オールマイトが立ち上がると警備から下がるよう命じられるが、彼はオール・フォー・ワンに図に乗るなと告げる。弔が自分と出久の両方を殺すつもりでいることは分かっている。自分はそのように死ぬつもりはなく、語られたような未来を断じて許しはしない。訪問の理由はそれだけかと問われる中、オールマイトはその暗い未来を何度でも打ち砕くと誓って退出し、敵を朽ち果てるまま残していく。オール・フォー・ワンがその内部で送る残りの人生に思いを巡らせる中、監房の扉が密閉される。
帰り道、塚内直正は何か有益な情報が得られたかと尋ねるが、オールマイトは否と答える。塚内は道のりの長さを口にし、弔は当面の間姿を隠すだろうと推測する。彼がヒーロー殺しステインとの面談に触れようとした矢先、オールマイトの電話に出久からのメッセージが届く。そこには仮免許証の写真と、彼のおかげでまた一歩前進できたという一言が添えられていた。それがオールマイトの心を励まし、車はそのまま走り続ける。
雄英高校の寮「ハイツアライアンス」では、出久がメッセージが届くだろうかと思いを馳せている。クラスメイトたちが授業再開について談笑する中、勝己が彼の脇を通り過ぎ、お前の「個性」について話があるから表へ出ろと告げる。

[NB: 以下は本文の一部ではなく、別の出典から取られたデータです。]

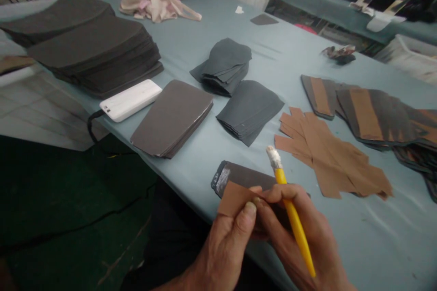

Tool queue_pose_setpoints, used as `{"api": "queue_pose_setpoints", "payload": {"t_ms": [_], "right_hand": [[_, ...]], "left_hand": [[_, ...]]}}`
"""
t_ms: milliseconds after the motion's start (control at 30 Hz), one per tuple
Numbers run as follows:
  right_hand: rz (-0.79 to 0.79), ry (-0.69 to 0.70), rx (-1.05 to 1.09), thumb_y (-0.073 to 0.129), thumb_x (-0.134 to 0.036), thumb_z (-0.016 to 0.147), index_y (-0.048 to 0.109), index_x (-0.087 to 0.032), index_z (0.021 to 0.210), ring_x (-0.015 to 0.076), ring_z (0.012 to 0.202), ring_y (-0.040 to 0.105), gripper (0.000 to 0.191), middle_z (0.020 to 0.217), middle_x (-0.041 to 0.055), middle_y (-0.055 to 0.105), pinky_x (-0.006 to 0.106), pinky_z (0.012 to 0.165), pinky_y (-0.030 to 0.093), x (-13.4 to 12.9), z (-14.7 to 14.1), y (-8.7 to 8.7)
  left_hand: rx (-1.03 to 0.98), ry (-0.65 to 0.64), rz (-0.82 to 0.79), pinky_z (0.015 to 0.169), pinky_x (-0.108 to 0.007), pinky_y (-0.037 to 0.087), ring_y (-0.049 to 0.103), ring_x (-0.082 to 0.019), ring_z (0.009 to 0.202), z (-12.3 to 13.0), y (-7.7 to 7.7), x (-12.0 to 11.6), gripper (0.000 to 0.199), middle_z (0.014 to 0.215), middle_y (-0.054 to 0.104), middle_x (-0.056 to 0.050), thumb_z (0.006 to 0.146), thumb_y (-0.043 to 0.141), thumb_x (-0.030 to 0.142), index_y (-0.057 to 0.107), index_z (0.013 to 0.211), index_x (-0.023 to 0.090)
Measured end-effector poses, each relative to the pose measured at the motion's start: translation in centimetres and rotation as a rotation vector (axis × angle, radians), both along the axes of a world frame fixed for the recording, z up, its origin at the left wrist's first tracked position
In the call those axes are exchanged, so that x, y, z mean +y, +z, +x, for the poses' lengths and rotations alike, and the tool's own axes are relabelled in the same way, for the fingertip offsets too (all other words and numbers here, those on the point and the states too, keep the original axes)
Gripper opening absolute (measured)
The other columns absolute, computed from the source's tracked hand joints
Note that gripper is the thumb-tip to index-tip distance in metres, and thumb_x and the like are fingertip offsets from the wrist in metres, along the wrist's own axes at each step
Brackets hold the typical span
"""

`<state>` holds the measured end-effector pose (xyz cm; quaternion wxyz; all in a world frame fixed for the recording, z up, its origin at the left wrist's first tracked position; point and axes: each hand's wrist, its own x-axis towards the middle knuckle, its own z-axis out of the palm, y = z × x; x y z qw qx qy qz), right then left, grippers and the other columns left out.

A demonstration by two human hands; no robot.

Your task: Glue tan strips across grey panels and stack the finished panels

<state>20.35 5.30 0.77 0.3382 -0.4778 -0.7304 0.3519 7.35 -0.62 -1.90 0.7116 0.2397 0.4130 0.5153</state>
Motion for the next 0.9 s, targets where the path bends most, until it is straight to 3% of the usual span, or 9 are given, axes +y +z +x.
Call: {"api": "queue_pose_setpoints", "payload": {"t_ms": [167,333,433,633,900], "right_hand": [[0.054,-0.082,-0.051,0.066,-0.029,0.1,0.054,-0.026,0.094,0.0104,0.054,0.059,0.013,0.075,-0.003,0.066,0.018,0.046,0.048,1.7,0.3,-1.2],[0.025,-0.006,-0.063,0.065,-0.027,0.099,0.054,-0.026,0.092,0.0121,0.06,0.064,0.013,0.077,-0.002,0.069,0.019,0.052,0.051,2.7,0.1,-2.4],[0.031,0.037,-0.079,0.064,-0.025,0.099,0.054,-0.026,0.092,0.0112,0.058,0.062,0.013,0.076,-0.0032,0.069,0.018,0.051,0.05,2.8,0.0,-2.7],[0.062,0.084,-0.145,0.063,-0.022,0.1,0.053,-0.027,0.093,0.0087,0.053,0.056,0.012,0.072,-0.0064,0.064,0.016,0.051,0.048,3.5,-0.1,-2.5],[0.079,0.143,-0.171,0.062,-0.017,0.099,0.055,-0.027,0.095,0.0072,0.053,0.056,0.013,0.073,-0.0082,0.062,0.014,0.052,0.046,3.9,-0.4,-2.1]], "left_hand": [[0.246,-0.076,0.131,0.098,-0.036,0.063,0.077,-0.027,0.112,-1.5,0.4,-0.9,0.046,0.125,0.077,-0.013,0.106,0.054,0.046,0.065,0.139,0.016],[0.948,-0.108,0.664,0.105,-0.031,0.061,0.074,-0.022,0.118,-3.6,-0.4,-2.5,0.036,0.13,0.076,-0.012,0.099,0.063,0.019,0.063,0.135,0.017],[1.186,-0.058,0.813,0.102,-0.033,0.062,0.076,-0.021,0.109,-4.1,-0.4,-2.3,0.028,0.122,0.078,-0.012,0.099,0.058,0.014,0.064,0.126,0.015],[1.283,-0.054,0.789,0.095,-0.039,0.066,0.075,-0.025,0.109,-3.8,-0.7,-1.5,0.026,0.122,0.077,-0.013,0.098,0.057,0.017,0.065,0.123,0.016],[1.26,-0.061,0.776,0.095,-0.039,0.065,0.073,-0.025,0.109,-3.7,-0.7,-1.3,0.025,0.124,0.076,-0.013,0.101,0.056,0.019,0.065,0.124,0.014]]}}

『僕のヒーローアカデミア』第116話では、オールマイトがタルタロス内でオール・フォー・ワンと対峙し、死柄木弔の居場所を聞き出そうとするものの、ヒーロー社会の未来に関する不気味な予言を聞かされるにとどまります。物語は、爆豪勝己が緑谷出久を呼び出し、彼の『個性』について問い詰める場面で締めくくられます。
第116話で、オールマイトは死柄木弔の居場所を聞き出すためにオール・フォー・ワンのもとを訪れます。しかしオール・フォー・ワンは「知らない」と答え、オールマイトによって自身の身体が破壊されて思い通りに動けなくなったため、後継者として死柄木を育て上げたのだと説明します。
第116話において、オール・フォー・ワンはオールマイトの引退とエンデヴァーのNo.1ヒーロー就任に対する不安が、敵(ヴィラン)たちを組織化させ、より大胆にさせると予測する。そして、悪がはびこる中でオールマイトが何もできずに見守るしかない未来を予言する。
第116話で、緑谷出久はヒーロー仮免許の写真と感謝の手紙をオールマイトに送ります。このメッセージは、オールマイトがオール・フォー・ワンの尋問からの帰り道に届きます。
『タルタロスにて』と題された『僕のヒーローアカデミア』第116話は、堀越耕平によって執筆され、2016年11月21日に掲載されました。